The Bruderheim meteorite shower came raining down ten kilometres north of the city of the same name.
100 kilometres northeast of Edmonton, Alberta, Canada.
Fall or Find:
March 4, 1960 at 1:06 a.m., local time.
The total weight of the recovered fragments is 303 kilograms. This is the largest meteorite that has fallen in Canada to date.
Number of Fragments:
Close to 700 fragments were collected. Individual fragments of Bruderheim weigh from 5 milligrams to 30.7 kilograms.
On the ground, the rocks covered a surface area of 5.6 by 3.6 kilometres. The fragments were not really spread out according to their mass, which in theory should be the case. Large fragments were found among the smaller ones and vice versa. The meteoroid broke apart at high altitude and as the fragments fell, they were buffeted by the wind, which affected how they were distributed on the ground. Large masses did not survive the shock. They broke up into smaller pieces when they hit the ground.
Fragment of the Bruderheim meteorite with its shiny black fusion crust and a view of its internal composition.
A few depressions were created by the largest fragments from this shower. They burrowed down about twenty centimetres into the frozen ground. One fragment had a softer landing-its fall was cushioned by a stack of wheat.
The small fragments passed through the layer of snow, bounced off the frozen ground, and returned to the surface spewing up a bit of dirt with them. This phenomenon made it easy to locate meteorites since they were surrounded by ejecta that contrasted with the immaculate snow.
Despite the late hour, many witnesses observed the fireball. It crossed the sky from west-northwest to east-southeast. The explosion of the meteoroid lit up the sky over Edmonton. A sonic boom followed, reverberating over a radius of more than 100 kilometres. After the high-altitude fragmentation, the rocks continued to glow. The luminous phenomenon changed from white to red as the fragments approached the ground. Slowed by their passage through the atmosphere, the rocks ended their journey being pulled down by the force of gravity alone.
Tyrone Balacko and Stan Walker with a few of the meteorites they discovered.
A fragment close to its impact site marked by a spattering of mud.
A farmer named Nick Broda found the first suspicious black rock in front of his home. Stanley Walker, an amateur astronomer, gathered eyewitness accounts and set about the systematic search for fragments. Aided by a mineralogy enthusiast, Tyrone Balacko, he collected approximately 75 kilograms of meteorite material in one weekend. The two men recorded their discoveries and drew up a map of the strewn field.
Once the snow melted, teams of scientists from the University of Edmonton combed the strewn field without success.
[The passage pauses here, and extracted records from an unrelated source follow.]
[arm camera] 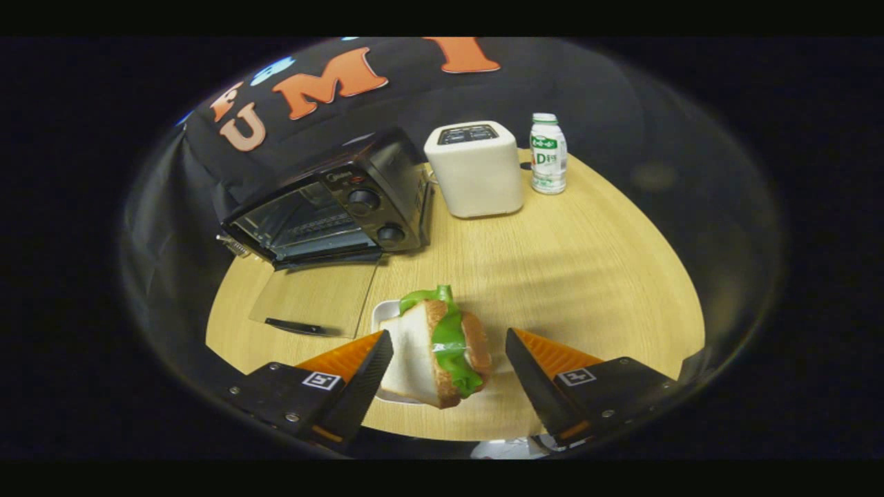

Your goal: Open the toaster oven, put the food inside, and close the toaster oven door.

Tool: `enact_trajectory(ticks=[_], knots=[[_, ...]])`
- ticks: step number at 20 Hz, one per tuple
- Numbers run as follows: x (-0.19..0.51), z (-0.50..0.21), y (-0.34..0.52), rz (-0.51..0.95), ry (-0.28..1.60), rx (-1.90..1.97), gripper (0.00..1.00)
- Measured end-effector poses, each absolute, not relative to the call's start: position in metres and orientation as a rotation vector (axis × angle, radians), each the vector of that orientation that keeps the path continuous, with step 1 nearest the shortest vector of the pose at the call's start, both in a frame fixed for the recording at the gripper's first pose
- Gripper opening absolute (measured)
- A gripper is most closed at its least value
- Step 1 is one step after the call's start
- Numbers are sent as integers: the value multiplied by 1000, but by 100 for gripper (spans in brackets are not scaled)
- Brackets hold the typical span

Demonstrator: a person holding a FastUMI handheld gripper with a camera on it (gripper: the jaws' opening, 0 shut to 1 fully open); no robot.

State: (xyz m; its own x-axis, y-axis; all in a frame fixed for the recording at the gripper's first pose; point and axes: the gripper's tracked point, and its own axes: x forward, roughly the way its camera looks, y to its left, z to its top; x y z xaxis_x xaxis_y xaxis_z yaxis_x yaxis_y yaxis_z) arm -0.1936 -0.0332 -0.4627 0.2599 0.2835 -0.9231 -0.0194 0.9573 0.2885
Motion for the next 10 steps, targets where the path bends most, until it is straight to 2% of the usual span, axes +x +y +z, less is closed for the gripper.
enact_trajectory(ticks=[6, 8, 9, 10], knots=[[-210, -480, -25, 195, 1396, 474, 88], [-211, -478, -19, 202, 1398, 540, 77], [-212, -478, -19, 203, 1400, 557, 67], [-211, -475, -16, 208, 1397, 590, 62]])
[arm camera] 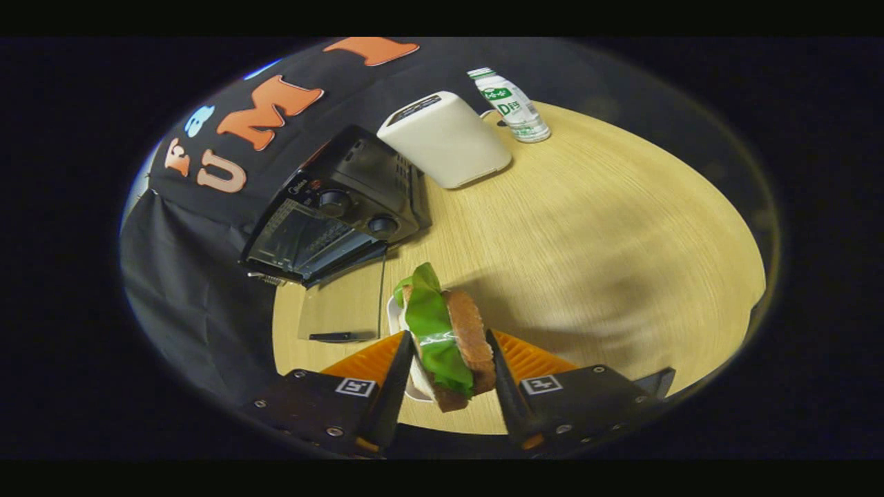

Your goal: Open the toaster oven, put the food inside, and close the toaster oven door.

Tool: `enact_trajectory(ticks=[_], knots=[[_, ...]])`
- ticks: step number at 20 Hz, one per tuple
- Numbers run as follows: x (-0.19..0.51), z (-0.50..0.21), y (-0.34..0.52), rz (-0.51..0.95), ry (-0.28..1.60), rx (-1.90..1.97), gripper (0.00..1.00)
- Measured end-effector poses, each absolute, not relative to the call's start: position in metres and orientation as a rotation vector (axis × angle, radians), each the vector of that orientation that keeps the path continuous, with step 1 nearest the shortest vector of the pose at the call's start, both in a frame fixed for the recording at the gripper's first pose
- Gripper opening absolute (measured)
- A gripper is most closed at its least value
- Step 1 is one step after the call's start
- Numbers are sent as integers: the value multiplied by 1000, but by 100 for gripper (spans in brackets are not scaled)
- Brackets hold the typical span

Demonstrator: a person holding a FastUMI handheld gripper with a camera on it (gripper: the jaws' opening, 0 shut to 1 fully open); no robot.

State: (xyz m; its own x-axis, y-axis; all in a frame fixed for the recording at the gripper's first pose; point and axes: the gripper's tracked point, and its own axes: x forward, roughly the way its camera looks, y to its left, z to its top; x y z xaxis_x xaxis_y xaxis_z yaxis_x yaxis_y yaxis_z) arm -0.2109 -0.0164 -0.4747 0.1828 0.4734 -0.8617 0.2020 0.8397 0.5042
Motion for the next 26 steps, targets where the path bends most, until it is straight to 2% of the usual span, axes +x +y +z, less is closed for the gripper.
enact_trajectory(ticks=[2, 3, 5, 17, 26], knots=[[-206, -463, -14, 209, 1372, 659, 50], [-202, -462, -17, 195, 1355, 661, 40], [-201, -458, -20, 190, 1342, 653, 36], [-158, -403, 42, 271, 1174, 819, 36], [-116, -408, 131, 293, 1094, 914, 36]])
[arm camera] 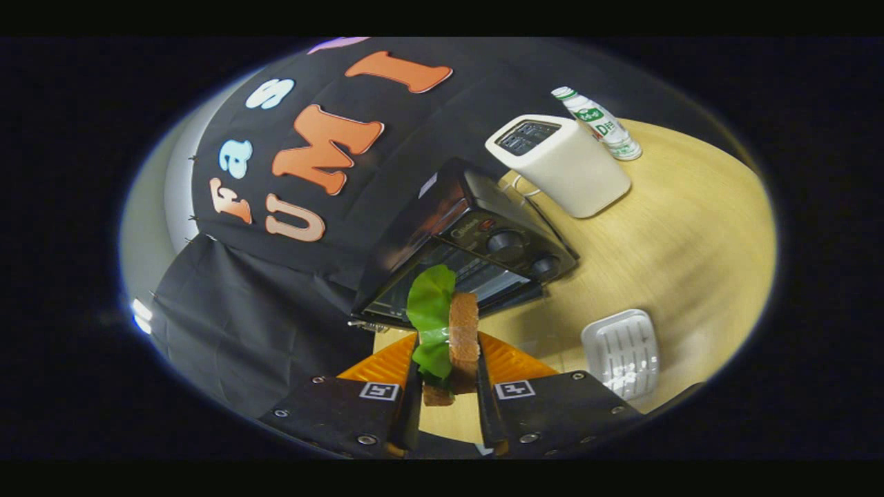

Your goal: Open the toaster oven, put the food inside, and close the toaster oven door.

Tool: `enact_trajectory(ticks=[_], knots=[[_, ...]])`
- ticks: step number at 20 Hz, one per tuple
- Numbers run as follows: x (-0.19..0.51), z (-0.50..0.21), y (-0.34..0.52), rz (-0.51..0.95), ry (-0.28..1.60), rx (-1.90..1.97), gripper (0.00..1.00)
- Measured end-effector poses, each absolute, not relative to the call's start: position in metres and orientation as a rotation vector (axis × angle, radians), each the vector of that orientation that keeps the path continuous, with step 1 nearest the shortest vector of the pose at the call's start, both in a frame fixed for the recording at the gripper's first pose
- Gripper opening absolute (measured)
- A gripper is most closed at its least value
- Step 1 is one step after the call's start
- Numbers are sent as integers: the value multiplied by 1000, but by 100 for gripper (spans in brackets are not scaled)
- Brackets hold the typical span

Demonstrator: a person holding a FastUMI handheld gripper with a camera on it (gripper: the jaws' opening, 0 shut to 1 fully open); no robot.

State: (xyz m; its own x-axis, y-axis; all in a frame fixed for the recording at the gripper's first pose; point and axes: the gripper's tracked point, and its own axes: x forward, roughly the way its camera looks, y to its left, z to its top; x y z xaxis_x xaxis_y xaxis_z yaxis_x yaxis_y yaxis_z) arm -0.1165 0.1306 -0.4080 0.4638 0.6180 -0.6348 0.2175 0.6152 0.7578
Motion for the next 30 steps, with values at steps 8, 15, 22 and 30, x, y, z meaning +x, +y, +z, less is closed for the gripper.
enact_trajectory(ticks=[8, 15, 22, 30], knots=[[-79, -438, 189, 199, 1037, 1006, 36], [-60, -463, 225, 148, 971, 1075, 36], [-34, -488, 237, 56, 882, 1124, 36], [-15, -514, 230, -66, 839, 1024, 39]])
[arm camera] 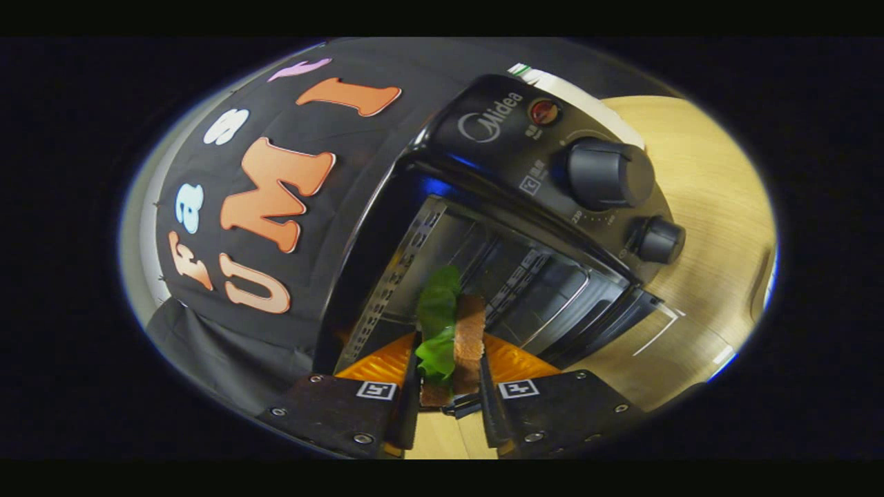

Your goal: Open the toaster oven, put the food inside, and close the toaster oven door.

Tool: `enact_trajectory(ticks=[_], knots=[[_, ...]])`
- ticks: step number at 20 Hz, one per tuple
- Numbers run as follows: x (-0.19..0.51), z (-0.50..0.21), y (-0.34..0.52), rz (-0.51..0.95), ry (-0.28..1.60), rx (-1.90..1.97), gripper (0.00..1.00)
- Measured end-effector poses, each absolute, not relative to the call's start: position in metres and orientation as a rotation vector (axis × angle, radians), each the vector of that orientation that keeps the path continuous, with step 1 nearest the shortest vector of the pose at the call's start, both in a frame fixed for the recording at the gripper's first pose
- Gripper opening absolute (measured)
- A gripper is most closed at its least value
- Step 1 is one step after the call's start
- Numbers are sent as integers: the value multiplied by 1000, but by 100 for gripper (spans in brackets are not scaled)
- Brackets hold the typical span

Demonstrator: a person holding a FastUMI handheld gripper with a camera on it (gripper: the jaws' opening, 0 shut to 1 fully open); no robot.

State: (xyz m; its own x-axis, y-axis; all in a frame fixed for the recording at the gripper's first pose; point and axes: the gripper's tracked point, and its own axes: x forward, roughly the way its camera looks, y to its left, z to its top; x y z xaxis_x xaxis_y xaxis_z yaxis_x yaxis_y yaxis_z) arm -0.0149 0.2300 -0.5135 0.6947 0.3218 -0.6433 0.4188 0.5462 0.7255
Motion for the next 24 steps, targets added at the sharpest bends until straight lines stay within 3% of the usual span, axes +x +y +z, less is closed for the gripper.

They quickly acknowledged that local farmers would be much better at finding fragments of the meteorite. Time proved them right-most of the specimens in the university's collection were purchased from the citizens of Bruderheim.
Bruderheim is covered by a thin fusion crust (0.25 millimetre). The meteorite is mainly composed of olivine and hypersthene. These minerals make up 41.7% and 25.9% of its volume, respectively. The chondrite has a low iron content, with the metal making up only 9.94% of its volume. Its chondrules were almost completely destroyed when the parent-body heated and then recrystallized.
Scientists analyzed the gases captured inside the Bruderheim chondrite, the first meteorite to undergo this type of analysis. They discovered that the meteorite had lost 95% of its argon 550 million years ago. Analysis of other L-type chondrites has also confirmed a major loss of this gas between 400 and 500 million years ago. One of the parent-bodies-if not the only parent-body-from which L-chondrites originated may possibly have fragmented at this time.